Start of RECORDED DATA

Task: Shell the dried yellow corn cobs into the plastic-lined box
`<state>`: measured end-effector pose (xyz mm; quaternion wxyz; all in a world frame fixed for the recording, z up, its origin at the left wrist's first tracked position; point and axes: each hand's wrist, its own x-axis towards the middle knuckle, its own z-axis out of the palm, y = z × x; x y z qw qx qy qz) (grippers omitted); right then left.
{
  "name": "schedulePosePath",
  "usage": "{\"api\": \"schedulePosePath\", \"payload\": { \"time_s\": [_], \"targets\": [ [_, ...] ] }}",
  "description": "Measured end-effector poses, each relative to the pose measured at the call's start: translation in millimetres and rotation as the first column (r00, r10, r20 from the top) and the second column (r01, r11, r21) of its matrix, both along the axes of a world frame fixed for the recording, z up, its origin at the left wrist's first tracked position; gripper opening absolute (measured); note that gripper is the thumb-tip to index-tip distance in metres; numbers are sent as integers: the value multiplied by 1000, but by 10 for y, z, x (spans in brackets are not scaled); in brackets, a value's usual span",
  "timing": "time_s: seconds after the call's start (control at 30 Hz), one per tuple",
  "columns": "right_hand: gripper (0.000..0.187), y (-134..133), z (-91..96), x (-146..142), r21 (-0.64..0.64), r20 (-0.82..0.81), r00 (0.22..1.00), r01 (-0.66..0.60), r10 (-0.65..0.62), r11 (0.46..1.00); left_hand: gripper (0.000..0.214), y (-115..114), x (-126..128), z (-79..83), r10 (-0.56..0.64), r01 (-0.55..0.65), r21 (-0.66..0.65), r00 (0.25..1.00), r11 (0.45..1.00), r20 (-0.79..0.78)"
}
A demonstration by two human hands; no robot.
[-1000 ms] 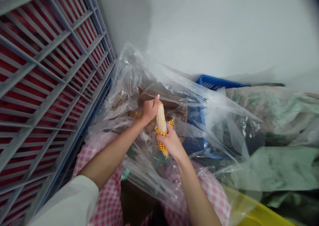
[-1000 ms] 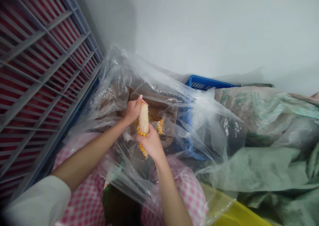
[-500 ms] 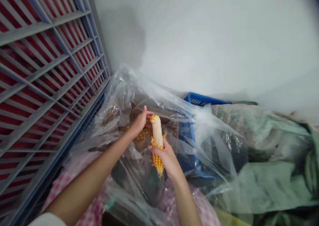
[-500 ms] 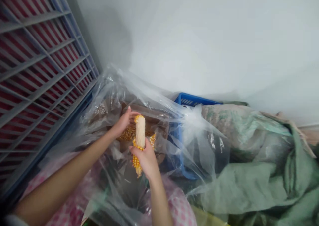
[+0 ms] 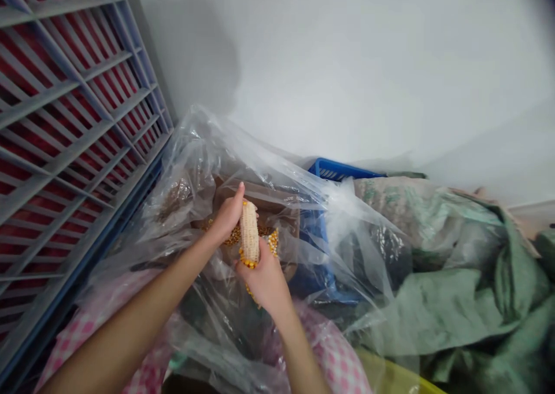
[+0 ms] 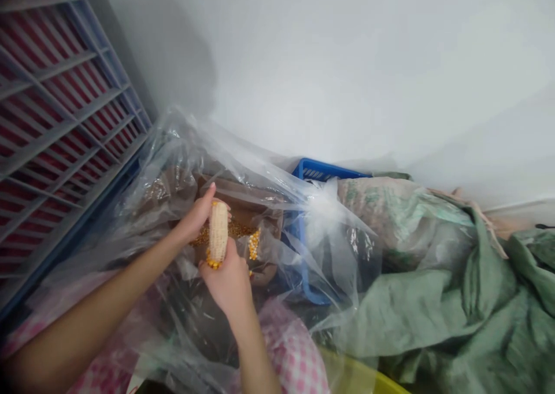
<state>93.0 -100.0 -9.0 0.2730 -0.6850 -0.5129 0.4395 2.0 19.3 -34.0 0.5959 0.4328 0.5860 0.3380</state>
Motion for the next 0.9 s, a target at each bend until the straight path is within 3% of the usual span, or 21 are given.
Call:
{"api": "schedulePosePath", "payload": {
  "time_s": [0.07,0.13,0.23,0.3,0.43,0.6,0.7,0.77,0.9],
  "targets": [
    [29,-6,7,-6,-2,-10,1000,-1,1,1000,67,-10,38,-17,71,-71,-7,997,997,16],
    [27,-11,24,5,-8,-34,999,-6,5,1000,66,-14,63,-35,124,-121,73,991,990,-43],
    [27,-13,55,39,-8,-118,993,-7,6,1000,67,-24,65,-40,151,-114,212,973,971,-171],
    [26,-15,74,59,-67,-275,961,-5,-14,998,67,-41,54,-16,154,-81,286,958,955,-242],
    [32,-22,109,79,-247,-593,794,-23,-133,969,64,-82,34,56,144,-1,404,935,915,-323],
    [38,-18,134,138,-335,-651,727,-15,-220,942,66,-70,24,54,56,89,421,946,903,-319],
    [36,-13,143,199,-371,-680,687,-21,-257,928,66,-25,31,27,-41,129,388,973,912,-228],
    [34,-9,144,226,-364,-674,692,-6,-259,931,65,9,38,26,-78,122,343,987,932,-140],
    [32,-4,123,215,-221,-508,841,85,-189,972,65,38,17,79,-62,99,254,987,962,-149]
  ]
}}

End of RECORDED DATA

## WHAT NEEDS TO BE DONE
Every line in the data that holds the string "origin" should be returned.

## WRITTEN SOLUTION
`<state>`: measured end-effector pose (xyz mm; quaternion wxyz; all in a world frame fixed for the recording, z up, its origin at the left wrist's first tracked position; point and axes: each hand's wrist, its own x-axis towards the middle knuckle, its own z-axis out of the palm, y = z × x; x y z qw qx qy qz) (grippers omitted); right then left.
  "description": "Measured end-effector poses, each relative to the pose measured at the call's start: translation in millimetres and rotation as the first column (r00, r10, r20 from the top) and the second column (r01, r11, r21) of its matrix, both along the axes of a world frame fixed for the recording, z up, its origin at the left wrist's first tracked position; gripper opening absolute (measured); note that gripper is the thumb-tip to index-tip distance in metres; numbers are sent as integers: the value multiplied by 1000, but by 10 for y, z, x (spans in brackets are not scaled); in brackets, a value's usual span",

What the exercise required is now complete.